Goal of the exercise
Write out, word for word, every line in the data below from the one containing "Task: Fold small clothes" to the one containing "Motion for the", both of them included.

━━ Data section

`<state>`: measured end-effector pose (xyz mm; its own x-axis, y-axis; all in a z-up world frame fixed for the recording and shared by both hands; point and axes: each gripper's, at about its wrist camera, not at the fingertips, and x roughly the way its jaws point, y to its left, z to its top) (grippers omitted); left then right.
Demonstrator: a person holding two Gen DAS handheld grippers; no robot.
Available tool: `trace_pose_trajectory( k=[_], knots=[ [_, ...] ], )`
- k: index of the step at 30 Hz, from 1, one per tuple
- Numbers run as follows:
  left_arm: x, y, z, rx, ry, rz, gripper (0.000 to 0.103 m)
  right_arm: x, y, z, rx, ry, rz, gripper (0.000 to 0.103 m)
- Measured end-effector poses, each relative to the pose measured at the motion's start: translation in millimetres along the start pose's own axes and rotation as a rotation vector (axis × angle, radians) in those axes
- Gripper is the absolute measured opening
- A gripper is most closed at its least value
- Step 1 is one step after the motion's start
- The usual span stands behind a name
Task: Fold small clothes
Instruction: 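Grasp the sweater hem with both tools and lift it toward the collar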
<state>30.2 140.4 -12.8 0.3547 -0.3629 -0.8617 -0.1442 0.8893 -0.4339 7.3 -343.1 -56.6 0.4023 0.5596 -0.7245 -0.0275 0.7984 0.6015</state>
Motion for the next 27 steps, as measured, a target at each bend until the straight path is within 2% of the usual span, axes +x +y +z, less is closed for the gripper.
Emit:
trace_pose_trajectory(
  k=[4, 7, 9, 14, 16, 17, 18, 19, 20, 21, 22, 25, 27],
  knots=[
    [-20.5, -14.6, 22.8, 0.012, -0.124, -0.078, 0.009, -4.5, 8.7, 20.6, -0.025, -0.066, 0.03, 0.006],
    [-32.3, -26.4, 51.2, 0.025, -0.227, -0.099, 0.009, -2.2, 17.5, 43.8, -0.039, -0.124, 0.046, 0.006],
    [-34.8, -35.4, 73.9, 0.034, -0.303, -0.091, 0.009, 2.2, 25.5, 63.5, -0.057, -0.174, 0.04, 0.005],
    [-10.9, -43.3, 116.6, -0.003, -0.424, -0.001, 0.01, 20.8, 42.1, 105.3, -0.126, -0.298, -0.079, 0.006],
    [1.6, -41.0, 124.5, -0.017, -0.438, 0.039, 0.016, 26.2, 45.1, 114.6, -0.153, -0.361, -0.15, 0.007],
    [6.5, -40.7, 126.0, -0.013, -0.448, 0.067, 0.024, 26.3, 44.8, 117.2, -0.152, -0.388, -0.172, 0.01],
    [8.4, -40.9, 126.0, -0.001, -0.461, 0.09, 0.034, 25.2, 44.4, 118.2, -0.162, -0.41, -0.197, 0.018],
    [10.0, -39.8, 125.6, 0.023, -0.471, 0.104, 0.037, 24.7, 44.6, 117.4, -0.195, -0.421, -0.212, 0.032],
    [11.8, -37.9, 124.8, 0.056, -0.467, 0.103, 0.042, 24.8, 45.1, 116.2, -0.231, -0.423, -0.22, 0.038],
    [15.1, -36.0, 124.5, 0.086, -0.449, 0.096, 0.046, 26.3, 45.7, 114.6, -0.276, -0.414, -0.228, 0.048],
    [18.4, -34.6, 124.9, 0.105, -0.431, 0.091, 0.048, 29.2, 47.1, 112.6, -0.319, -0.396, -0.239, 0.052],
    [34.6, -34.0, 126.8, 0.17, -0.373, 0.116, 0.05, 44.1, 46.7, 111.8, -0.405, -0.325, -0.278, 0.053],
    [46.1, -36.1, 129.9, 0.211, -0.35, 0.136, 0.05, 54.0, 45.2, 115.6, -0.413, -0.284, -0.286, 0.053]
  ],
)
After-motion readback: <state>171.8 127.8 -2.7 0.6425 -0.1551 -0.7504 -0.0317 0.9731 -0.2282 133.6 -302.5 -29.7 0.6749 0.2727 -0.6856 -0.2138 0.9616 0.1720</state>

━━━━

Expected answer
Task: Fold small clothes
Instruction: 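Grasp the sweater hem with both tools and lift it toward the collar
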<state>30.2 140.4 -12.8 0.3547 -0.3629 -0.8617 -0.1442 0.8893 -0.4339 7.3 -343.1 -56.6 0.4023 0.5596 -0.7245 -0.0275 0.7984 0.6015</state>
Motion for the next 27 steps, as measured, a target at each bend until the straight path is within 2% of the usual span, axes +x +y +z, less is closed for the gripper.

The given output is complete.